Exercise data>
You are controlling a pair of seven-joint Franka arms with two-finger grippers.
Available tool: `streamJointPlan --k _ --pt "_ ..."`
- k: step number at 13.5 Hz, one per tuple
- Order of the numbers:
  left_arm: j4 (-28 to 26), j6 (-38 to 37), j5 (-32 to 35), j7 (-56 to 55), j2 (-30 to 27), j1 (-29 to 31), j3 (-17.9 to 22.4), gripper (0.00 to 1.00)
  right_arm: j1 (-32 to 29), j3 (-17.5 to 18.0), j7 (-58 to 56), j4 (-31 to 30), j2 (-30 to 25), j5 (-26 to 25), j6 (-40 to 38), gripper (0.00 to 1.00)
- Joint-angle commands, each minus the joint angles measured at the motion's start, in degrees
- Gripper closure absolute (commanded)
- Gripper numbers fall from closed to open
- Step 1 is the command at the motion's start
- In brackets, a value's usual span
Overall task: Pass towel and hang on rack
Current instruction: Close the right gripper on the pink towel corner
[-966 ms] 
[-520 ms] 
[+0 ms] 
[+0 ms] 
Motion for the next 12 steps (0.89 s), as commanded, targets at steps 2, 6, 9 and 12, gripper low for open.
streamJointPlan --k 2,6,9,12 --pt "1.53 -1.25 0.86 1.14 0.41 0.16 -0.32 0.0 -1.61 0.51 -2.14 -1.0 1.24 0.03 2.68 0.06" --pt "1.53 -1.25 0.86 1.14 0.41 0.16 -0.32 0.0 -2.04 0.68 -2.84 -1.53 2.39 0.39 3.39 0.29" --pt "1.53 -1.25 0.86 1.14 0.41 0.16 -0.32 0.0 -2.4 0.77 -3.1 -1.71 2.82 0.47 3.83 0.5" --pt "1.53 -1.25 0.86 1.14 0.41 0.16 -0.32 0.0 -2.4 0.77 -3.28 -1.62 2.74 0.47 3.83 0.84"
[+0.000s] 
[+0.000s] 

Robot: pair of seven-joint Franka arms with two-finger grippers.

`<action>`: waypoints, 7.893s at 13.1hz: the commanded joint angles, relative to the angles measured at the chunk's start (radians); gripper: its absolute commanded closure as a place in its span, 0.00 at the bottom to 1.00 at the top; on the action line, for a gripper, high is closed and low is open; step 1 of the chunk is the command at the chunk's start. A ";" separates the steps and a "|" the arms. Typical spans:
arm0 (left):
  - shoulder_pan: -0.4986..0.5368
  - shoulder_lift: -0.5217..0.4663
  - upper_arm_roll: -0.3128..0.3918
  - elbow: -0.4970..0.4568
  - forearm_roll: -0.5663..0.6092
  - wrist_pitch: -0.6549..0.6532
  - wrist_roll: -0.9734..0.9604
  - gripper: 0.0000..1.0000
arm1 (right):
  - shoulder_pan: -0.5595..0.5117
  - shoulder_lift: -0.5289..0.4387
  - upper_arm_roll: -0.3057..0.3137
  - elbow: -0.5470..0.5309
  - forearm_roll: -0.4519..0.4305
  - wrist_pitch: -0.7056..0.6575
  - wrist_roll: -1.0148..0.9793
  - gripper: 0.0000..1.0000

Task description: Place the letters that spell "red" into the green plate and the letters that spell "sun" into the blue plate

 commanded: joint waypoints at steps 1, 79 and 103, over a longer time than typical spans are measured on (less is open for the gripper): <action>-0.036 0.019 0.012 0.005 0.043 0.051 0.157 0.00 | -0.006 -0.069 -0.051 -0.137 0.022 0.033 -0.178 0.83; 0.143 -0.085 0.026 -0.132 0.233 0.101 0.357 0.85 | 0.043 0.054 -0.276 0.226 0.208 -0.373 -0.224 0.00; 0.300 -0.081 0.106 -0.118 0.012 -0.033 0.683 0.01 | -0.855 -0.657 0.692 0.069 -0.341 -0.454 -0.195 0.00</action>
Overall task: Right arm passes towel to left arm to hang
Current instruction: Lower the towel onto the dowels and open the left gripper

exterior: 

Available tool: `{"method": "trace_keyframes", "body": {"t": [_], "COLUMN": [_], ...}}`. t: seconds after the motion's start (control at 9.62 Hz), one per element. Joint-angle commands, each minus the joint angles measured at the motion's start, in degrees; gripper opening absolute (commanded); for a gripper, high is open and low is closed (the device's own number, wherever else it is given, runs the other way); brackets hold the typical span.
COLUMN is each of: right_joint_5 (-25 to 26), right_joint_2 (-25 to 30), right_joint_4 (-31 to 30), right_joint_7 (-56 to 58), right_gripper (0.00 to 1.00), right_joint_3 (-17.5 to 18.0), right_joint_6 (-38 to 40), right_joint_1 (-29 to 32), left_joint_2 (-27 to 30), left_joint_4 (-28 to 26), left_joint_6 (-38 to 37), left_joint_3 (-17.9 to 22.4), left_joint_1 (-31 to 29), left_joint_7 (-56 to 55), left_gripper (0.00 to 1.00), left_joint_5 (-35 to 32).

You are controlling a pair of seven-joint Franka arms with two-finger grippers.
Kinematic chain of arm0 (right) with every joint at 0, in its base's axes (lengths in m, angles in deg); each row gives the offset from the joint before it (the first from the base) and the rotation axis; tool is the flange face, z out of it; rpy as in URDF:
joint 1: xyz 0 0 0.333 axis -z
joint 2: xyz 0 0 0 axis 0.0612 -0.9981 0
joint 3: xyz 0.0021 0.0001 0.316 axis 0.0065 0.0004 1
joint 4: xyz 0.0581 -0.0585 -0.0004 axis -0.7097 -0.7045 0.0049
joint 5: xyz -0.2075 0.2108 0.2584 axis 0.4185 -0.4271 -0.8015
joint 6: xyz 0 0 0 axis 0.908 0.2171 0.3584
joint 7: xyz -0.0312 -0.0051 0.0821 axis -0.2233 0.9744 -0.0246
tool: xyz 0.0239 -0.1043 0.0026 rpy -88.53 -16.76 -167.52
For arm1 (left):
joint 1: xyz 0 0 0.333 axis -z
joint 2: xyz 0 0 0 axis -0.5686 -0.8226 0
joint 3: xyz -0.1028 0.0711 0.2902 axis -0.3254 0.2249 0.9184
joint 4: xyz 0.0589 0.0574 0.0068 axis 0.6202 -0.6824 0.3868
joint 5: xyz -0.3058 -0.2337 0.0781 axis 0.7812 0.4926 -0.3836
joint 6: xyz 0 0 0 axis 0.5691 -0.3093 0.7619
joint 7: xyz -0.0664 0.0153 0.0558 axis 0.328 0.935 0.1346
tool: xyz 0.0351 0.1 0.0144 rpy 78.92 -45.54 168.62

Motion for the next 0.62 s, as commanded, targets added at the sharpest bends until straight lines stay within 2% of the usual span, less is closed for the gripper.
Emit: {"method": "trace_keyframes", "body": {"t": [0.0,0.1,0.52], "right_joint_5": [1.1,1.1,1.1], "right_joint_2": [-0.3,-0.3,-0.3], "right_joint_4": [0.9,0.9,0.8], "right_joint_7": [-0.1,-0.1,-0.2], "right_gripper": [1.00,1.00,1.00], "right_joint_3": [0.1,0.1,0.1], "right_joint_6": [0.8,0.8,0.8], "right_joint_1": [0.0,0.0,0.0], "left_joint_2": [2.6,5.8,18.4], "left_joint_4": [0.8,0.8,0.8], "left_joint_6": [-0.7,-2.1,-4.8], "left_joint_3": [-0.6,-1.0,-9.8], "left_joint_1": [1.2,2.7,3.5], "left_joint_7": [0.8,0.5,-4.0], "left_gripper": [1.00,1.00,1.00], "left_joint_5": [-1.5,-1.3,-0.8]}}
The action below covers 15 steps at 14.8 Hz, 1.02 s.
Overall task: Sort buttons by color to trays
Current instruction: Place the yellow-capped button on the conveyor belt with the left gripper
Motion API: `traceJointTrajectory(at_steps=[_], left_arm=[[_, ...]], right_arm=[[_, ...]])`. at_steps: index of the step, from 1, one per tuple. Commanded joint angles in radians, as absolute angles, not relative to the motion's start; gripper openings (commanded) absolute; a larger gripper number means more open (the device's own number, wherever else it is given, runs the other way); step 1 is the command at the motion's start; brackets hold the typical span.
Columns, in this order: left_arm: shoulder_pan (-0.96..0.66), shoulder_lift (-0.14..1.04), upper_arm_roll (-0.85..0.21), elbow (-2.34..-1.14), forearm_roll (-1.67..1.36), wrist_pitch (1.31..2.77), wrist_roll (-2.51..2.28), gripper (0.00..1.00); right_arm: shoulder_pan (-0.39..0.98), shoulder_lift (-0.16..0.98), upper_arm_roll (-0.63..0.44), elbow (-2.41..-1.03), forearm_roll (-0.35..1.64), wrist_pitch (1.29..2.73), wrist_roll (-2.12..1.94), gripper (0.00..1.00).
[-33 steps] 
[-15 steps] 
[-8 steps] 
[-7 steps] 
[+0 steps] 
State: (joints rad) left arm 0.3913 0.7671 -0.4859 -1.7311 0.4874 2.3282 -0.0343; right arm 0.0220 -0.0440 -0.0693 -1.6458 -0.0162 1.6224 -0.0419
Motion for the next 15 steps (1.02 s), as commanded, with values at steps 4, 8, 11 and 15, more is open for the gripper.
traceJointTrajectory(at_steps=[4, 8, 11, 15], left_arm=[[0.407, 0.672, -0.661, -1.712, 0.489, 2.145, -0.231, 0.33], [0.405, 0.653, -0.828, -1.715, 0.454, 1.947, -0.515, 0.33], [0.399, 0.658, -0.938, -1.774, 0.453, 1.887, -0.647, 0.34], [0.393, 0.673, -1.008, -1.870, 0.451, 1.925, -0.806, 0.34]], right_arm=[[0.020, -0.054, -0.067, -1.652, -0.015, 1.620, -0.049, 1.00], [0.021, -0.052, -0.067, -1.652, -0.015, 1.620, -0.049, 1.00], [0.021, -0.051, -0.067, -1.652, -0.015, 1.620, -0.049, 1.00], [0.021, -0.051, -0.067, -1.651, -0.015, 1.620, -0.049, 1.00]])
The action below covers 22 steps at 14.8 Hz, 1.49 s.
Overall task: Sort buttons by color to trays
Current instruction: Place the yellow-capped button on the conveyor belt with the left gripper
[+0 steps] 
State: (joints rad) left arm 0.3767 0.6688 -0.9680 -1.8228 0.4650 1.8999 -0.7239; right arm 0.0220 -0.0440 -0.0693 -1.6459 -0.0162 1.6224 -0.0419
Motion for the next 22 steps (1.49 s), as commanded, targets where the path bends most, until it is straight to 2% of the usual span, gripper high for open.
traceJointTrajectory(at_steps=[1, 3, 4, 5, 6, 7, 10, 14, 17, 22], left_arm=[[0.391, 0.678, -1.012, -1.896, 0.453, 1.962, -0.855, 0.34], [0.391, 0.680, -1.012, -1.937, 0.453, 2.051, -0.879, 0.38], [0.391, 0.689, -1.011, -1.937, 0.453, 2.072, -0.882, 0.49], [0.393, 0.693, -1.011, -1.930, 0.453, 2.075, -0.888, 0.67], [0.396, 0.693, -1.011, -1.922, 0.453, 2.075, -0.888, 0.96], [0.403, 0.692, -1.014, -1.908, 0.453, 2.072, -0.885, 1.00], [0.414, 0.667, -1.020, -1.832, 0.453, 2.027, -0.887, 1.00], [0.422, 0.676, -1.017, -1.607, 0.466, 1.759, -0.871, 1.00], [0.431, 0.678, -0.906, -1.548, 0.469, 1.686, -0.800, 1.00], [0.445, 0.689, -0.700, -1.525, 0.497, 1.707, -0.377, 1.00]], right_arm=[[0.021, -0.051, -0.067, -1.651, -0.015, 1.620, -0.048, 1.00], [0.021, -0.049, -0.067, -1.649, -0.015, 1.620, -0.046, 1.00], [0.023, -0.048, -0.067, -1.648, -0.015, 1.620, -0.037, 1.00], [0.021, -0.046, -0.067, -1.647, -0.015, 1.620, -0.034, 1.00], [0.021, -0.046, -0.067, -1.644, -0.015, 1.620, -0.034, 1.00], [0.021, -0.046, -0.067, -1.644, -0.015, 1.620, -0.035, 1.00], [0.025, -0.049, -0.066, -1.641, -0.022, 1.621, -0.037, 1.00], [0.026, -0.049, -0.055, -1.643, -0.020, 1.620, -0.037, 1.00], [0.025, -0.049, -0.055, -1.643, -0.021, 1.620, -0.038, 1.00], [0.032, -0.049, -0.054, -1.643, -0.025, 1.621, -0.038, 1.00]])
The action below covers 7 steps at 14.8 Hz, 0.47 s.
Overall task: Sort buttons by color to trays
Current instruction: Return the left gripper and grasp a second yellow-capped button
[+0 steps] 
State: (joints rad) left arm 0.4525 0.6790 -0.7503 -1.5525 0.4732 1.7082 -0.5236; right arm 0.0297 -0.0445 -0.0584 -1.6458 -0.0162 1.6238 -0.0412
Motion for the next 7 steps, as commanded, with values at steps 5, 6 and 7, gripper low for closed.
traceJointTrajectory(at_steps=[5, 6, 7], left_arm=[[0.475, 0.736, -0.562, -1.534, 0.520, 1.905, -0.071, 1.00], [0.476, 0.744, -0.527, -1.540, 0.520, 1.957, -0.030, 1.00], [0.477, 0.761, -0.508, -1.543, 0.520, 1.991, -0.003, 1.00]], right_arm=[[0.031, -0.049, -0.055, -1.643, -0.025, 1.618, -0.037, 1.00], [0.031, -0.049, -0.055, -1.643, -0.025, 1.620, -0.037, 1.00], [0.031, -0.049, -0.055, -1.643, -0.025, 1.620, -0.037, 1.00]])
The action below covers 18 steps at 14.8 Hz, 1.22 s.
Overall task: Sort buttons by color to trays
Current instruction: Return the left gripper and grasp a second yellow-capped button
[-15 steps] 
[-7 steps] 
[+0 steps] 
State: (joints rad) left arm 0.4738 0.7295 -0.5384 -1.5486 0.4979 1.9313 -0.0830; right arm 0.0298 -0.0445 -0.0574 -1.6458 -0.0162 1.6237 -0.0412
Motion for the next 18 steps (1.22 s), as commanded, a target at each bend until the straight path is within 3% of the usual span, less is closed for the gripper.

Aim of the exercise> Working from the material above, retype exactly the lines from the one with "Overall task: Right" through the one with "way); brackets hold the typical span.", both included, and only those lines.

Solution to this exercise>
Overall task: Right arm passes towel to left arm to hang
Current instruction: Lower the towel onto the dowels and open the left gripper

exterior: 

Available tool: `{"method": "trace_keyframes", "body": {"t": [_], "COLUMN": [_], ...}}`. t: seconds after the motion's start (control at 9.62 Hz), one per element. Joint-angle commands, each minus the joint angles measured at the motion's start, in degrees; gripper opening absolute (commanded); for a gripper, high is open and low is closed (the device's own number, wherever else it is given, runs the other way); brackets hold the typical span.

Nothing further is needed for this exercise.